Docentes y niños de escuelas carpa son maltratados y torturados por la policía

Ñacunday. «Me llevaron preso en la comisaría y me hicieron declarar forzado, me garrotearon para declarar», relató el docente Juan Ángel Cardozo. Una madre denunció que su hijo fue golpeado camino a la escuela, y quedó con miedo, «ya no irá a la escuela». “Es muy triste que nos traten como criminales», indica un maestro.

Escuela carpa de Ñacunday. Foto: Ñacunday.

«Varias de las intervenciones de la Fiscalía y policías para defender los intereses de Favero, en la zona del Ñacunday, han derivado en graves violaciones a los derechos humanos de los campesinos, los niños y docentes de la escuela Carpa, quienes denuncian golpizas, torturas y apresamientos», expresa una gacetilla remitida por los docentes.

Unos 30 campesinos están imputados como invasores y en la actualidad enfrentan juicio oral. “Mientras los verdaderos invasores de tierras públicas como Favero y otros empresarios extranjeros del agro negocio gozan de impunidad, para depredar nuestras riquezas naturales y despojar de miles de hectáreas de tierras públicas al estado paraguayo, destaca la misiva enviada a nuestra redacción”, aseguran.

Maltrato a niños

Alma de Jesús de Insfrán,  madre de un niño que estudia en la escuela carpa del Ñacunday, dijo que policías maltrataron con violencia a su pequeño hijo. Señaló que el mismo  fue a eso de las 6.30 hs. camino a la escuela, la policía le agarro, tiró sus cuadernos al piso y le echó al suelo al niño, le hizo acostarse cuerpo a tierra y le pegaron por la cabeza, le dieron patadas por el culo.

“Mi niño dijo asustado que ya no irá a la escuela”, la violencia con que le trataron lo traumó por los múltiples golpes recibidos. Me duele como madre que le hagan esto a mi hijo. La golpiza al escuelero E. I., del séptimo grado, aseguran que le acarreó secuelas sicológicas severas, ya que a su corta edad fue víctima de represión injustificada de parte de las fuerzas públicas, sin comprender el por qué de la violencia contra él y su familia, que solo buscan un pedazo de tierra donde vivir y cultivar. Derecho que hoy solo tienen los hijos de extranjeros, indican.

“Mi hijo ya perdió varios días su estudio en la escuela a causa de la golpiza, también su profesor fue garroteado”.  En el maizal le hicieron acostarse en el suelo y le revisaron la mochila. El niño se entristeció por lo que le hicieron a su maestro.  Es feo lo que nos pasa en el Ñacunday.

Profesor de Escuela Carpa fue víctima de apresamiento y tortura

Juan Ángel Cardozo, secretario de la escuela Itinerante o Carpa, relató que cuando venía para la escuela carpa le interceptaron los policías, “mucho me maltrataron, me llevaron preso en la comisaría y me hicieron declarar forzado,  me garrotearon para declarar, desde que me agarraron me pegaron por la cabeza, me patearon y torturaron.

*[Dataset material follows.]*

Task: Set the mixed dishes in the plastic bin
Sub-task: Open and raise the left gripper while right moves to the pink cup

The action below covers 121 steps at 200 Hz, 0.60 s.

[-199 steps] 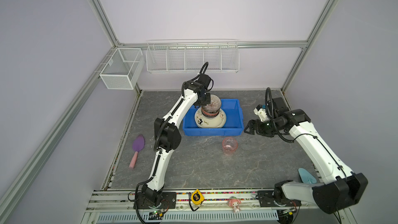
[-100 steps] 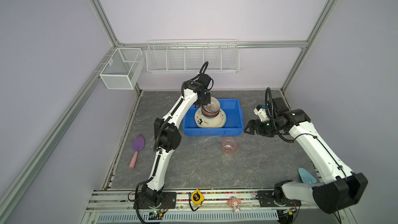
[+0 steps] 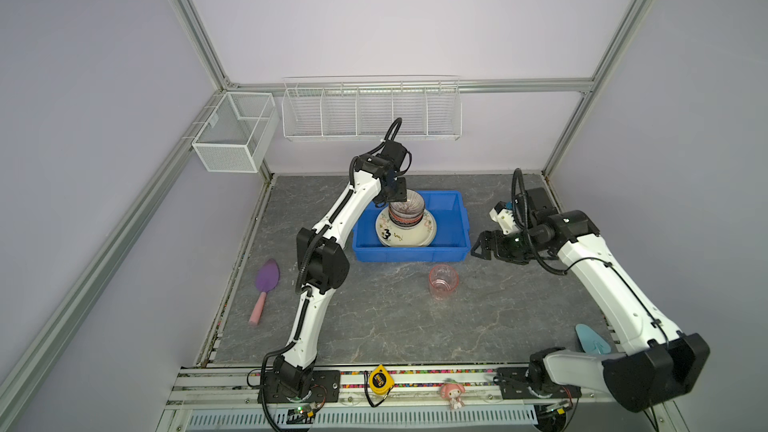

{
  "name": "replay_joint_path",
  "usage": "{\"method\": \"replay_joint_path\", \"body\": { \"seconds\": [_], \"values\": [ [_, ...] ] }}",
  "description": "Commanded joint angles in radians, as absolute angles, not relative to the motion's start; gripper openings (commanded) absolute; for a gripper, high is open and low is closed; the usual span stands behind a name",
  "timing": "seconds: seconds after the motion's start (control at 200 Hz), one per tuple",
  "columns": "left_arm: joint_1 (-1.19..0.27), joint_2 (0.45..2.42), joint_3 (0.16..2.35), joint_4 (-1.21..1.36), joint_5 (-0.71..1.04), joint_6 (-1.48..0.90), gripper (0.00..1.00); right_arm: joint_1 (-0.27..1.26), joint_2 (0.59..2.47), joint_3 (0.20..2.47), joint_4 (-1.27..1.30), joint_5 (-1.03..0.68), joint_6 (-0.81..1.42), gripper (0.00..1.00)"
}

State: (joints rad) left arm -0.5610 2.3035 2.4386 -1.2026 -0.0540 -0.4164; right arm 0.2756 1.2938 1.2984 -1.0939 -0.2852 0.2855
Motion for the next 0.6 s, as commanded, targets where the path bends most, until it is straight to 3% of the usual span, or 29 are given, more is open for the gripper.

Aclaró que los docentes han venido a traer con mucha voluntad en la escuela itinerante. “Es muy triste que nos traten como criminales, nos han tenido presos por tres días en la comisaría de Ciudad del Este. Ellos no quisieron escuchar razones, a patadas nos llevaron presos, como si fuéramos delincuentes, frente a los niños de la escuela nos hicieron esto”.

Otro caso

Otro profesor Benicio Román Flores, afirmó que lo agredieron al salir de la escuela carpa, sin mediar palabras lo detuvieron y frente a un grupo de niños y niñas que me acompañaban, revisaron mi maletín donde tenía mis cuadernos de planeamiento educativo, echando todo al suelo en la tierra y sobre el pasto.

Los niños huyeron por el temor al monte desesperados, muchos tardaron en ser encontrados porque no volvieron por el miedo a los policías a sus casas, relatan.

“Es indignante que en Paraguay  los paraguayos suframos todo tipo de atropellos, que padezcamos de represión y barbarie. No habrá niños que quieran venir a una escuela donde policías y fiscales reprimen con violencia. Es por ello, que hay deserción escolar».

Se usan policías a caballo, helicópteros y carros hidrantes para reprimir a los campesinos, sus hijos y docentes de la escuela carpa, denunciaron.